Matthew Weaver - Talks

Talks given.

Below is a list of talks I have given, starting with the most recent.

  • Defining Equations of Rees Algebras

    Purdue University Graduate Research Day, November 2019

    Abstract: We define and explore some properties of the Rees algebra and its defining equations and their implications in both commutative algebra and algebraic geometry. The Rees algebra gives a way to study the blow-up of affine schemes from geometry in a more algebraic setting. When viewed in this light, it is possible to produce to the defining equations which cut out the blow-up as a quasi-projective variety. This has deep implications in resolutions of singularities for the geometers and bridges connections to other algebraic structures for the algebraists. This is an expository talk and is meant to be accessible to any graduate student with introductory experience in algebra or geometry.

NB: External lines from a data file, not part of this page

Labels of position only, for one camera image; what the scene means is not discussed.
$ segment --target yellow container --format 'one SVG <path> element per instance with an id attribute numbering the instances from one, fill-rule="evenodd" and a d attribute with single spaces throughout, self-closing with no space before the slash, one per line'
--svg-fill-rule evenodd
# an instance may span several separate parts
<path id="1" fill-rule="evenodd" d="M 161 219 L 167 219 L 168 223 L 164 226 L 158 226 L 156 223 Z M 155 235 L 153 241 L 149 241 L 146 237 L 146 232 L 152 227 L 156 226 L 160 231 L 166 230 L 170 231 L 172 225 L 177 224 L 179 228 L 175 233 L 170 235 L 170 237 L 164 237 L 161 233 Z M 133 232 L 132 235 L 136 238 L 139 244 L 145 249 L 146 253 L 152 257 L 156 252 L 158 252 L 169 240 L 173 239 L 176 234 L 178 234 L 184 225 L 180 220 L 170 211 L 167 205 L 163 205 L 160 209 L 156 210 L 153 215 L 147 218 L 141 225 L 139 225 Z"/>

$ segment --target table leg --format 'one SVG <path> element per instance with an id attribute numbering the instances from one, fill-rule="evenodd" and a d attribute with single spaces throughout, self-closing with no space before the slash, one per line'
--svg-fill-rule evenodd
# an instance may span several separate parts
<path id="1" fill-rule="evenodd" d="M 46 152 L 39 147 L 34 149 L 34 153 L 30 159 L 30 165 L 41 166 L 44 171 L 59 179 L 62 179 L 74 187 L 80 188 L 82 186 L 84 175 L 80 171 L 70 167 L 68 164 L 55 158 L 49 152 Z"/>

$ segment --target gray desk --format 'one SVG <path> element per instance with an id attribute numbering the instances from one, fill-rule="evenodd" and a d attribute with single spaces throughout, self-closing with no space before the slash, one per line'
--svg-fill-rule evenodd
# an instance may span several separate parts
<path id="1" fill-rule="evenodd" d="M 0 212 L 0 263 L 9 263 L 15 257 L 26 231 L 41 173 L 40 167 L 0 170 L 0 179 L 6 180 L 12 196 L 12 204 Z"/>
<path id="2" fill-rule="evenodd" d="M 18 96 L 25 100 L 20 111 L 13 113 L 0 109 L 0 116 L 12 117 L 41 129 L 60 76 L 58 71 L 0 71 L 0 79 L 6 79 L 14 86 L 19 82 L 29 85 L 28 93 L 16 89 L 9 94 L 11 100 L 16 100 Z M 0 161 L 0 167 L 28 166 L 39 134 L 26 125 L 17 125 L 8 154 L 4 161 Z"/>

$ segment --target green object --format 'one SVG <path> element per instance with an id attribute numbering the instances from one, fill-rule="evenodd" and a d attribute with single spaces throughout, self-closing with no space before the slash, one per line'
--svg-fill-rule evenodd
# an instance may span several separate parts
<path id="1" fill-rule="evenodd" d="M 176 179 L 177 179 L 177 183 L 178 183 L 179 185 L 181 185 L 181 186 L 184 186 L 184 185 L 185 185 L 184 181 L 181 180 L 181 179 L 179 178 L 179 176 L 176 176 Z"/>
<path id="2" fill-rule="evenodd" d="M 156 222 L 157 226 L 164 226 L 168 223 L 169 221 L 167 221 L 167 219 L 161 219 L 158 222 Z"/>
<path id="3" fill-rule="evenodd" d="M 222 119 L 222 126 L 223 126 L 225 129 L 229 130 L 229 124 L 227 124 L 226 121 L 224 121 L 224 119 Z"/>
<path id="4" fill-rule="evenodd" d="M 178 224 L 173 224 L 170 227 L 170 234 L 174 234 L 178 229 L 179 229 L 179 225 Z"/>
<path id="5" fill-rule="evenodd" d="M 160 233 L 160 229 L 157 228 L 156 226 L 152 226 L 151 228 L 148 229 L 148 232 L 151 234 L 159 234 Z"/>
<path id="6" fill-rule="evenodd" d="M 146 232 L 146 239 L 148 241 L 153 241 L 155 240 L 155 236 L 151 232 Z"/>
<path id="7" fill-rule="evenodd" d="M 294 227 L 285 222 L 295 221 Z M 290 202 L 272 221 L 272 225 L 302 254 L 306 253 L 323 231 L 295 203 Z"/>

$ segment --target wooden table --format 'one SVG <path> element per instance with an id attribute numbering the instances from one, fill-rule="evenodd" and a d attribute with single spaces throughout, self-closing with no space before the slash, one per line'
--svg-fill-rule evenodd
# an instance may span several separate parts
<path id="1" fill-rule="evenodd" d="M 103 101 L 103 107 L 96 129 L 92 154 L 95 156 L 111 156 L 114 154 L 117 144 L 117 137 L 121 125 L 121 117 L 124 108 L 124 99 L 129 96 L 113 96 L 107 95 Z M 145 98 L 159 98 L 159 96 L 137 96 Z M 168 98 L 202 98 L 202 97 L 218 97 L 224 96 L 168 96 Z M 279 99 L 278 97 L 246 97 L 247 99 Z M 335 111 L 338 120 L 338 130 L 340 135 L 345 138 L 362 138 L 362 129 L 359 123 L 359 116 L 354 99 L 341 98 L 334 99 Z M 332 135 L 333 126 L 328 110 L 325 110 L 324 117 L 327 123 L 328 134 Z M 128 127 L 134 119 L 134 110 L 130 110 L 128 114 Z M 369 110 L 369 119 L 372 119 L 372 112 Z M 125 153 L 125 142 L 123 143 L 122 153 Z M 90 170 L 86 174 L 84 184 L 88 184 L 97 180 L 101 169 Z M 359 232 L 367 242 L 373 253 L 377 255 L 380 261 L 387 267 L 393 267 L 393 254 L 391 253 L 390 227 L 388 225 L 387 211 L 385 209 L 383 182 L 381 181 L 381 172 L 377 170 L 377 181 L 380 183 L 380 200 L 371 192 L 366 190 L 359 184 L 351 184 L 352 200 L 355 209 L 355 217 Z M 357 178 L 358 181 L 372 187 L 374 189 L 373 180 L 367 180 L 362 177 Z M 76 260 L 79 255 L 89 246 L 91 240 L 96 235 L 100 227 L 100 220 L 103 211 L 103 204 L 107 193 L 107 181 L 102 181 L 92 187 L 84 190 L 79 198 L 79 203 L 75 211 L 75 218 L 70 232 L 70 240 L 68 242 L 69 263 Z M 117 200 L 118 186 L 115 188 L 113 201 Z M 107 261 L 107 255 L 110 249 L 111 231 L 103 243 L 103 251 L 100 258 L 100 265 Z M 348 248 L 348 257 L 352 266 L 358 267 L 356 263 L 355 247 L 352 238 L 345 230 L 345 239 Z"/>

  • Defining Ideals of Rees Algebras

    Purdue University Mathematics Department Student Commutative Algebra Seminar, April 2019

    Abstract: We begin by viewing the Rees algebra in a new light as the epimorphic image of a polynomial ring. The natural question is then what the kernel of this map is, as then one can characterize the Rees algebra as a factor ring. This kernel is what is referred to as the defining ideal of the Rees algebra and its generators are often called the defining equations. In this talk we discuss the structure of the defining ideal and known defining equations of certain classes of ideals of low codimension.

  • Macaulay2: An Introduction

    Purdue University Mathematics Department Student Commutative Algebra Seminar, January 2019

    Abstract: The aim of this talk is introduce the listener to Macaulay2, a computer algebra program. We begin by discussing basic syntax and operations and then proceed to writing expressions such as for loops, while loops, and conditional statements. From there we discuss how to write simple functions to accomplish tasks and computations within commutative algebra.